I'm usually a tech savvy guy and know better to download/run strange software, but everything looked legit (email address, artwork, link on their URL), so I downloaded the "freebie" patch that all alleged to register my IOBit software.

Hours later, my computer was completely trashed. Fortunately, I backup my boot drive every month and was able to get a working system again, but the damage the malware did was extensive and I need help recovering.

The malware went through my computer and changed the extension of over 121K files to ".DeroHE". Worse, it either corrupted the headers of those files or they are only fragments of files.

Text files are no problem. Simply change the extension to ".txt". But thousands of other files were not only renamed, but the file type was stripped from the header (bmp, ico, png, jpg, zip, rar, pdf... you name it. Trashed.) Trashed files can't be even be identified by examining the header in "Notepad++". Source code files belonging to my "Visual Studio" projects also trashed. The damage (and possible loss) is extraordinary.

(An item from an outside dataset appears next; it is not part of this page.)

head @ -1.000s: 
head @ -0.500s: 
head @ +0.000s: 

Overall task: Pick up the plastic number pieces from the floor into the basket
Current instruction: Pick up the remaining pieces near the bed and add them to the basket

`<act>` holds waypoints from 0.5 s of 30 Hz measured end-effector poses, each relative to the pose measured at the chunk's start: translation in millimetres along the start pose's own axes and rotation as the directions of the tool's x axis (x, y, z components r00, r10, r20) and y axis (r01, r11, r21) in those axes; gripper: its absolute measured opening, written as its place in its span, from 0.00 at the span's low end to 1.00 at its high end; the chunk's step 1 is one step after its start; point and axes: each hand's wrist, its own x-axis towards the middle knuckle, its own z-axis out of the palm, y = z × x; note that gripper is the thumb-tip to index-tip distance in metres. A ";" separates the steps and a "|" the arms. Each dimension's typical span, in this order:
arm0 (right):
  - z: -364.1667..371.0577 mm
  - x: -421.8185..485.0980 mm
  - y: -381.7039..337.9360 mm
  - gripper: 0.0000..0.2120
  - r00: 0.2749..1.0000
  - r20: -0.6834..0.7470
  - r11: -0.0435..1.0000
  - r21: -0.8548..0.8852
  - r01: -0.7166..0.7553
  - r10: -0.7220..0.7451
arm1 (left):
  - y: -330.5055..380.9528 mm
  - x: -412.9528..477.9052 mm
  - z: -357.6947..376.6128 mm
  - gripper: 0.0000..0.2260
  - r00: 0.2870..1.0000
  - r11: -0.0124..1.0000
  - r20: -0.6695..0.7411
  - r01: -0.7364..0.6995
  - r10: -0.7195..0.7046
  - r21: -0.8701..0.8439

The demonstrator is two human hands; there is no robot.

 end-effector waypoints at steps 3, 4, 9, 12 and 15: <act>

And "Windows Defender" missed it all.

To recover from this disaster, I need two things: A utility that can identify/fix the now unidentifiable files, and a program that can find & rename every file whose extension was changed (preferably one program that can do both.) Do you know how long it would take to go through 121K+ files by hand, identify them (if possible) and rename them? Just the text messages alone would take ages.
I'm beyond pissed. Even the "IOBit" website appears to be down as I tried to report the problem (either hacked or they took it down themselves till they remedy the hack.)
 
Last edited by a moderator:

plat1098

Level 25
Verified
Sep 13, 2018
1,419
FireHammer said: Sounds really awful, I am very sorry this should blowback on you, you are in my thoughts @Gandalf_The_Grey.:mad:

I don't think it was Gandalf_The_Grey personally, lol. Sounds anecdotal. It's a cry for help actually, in the BC ransomware removal forums.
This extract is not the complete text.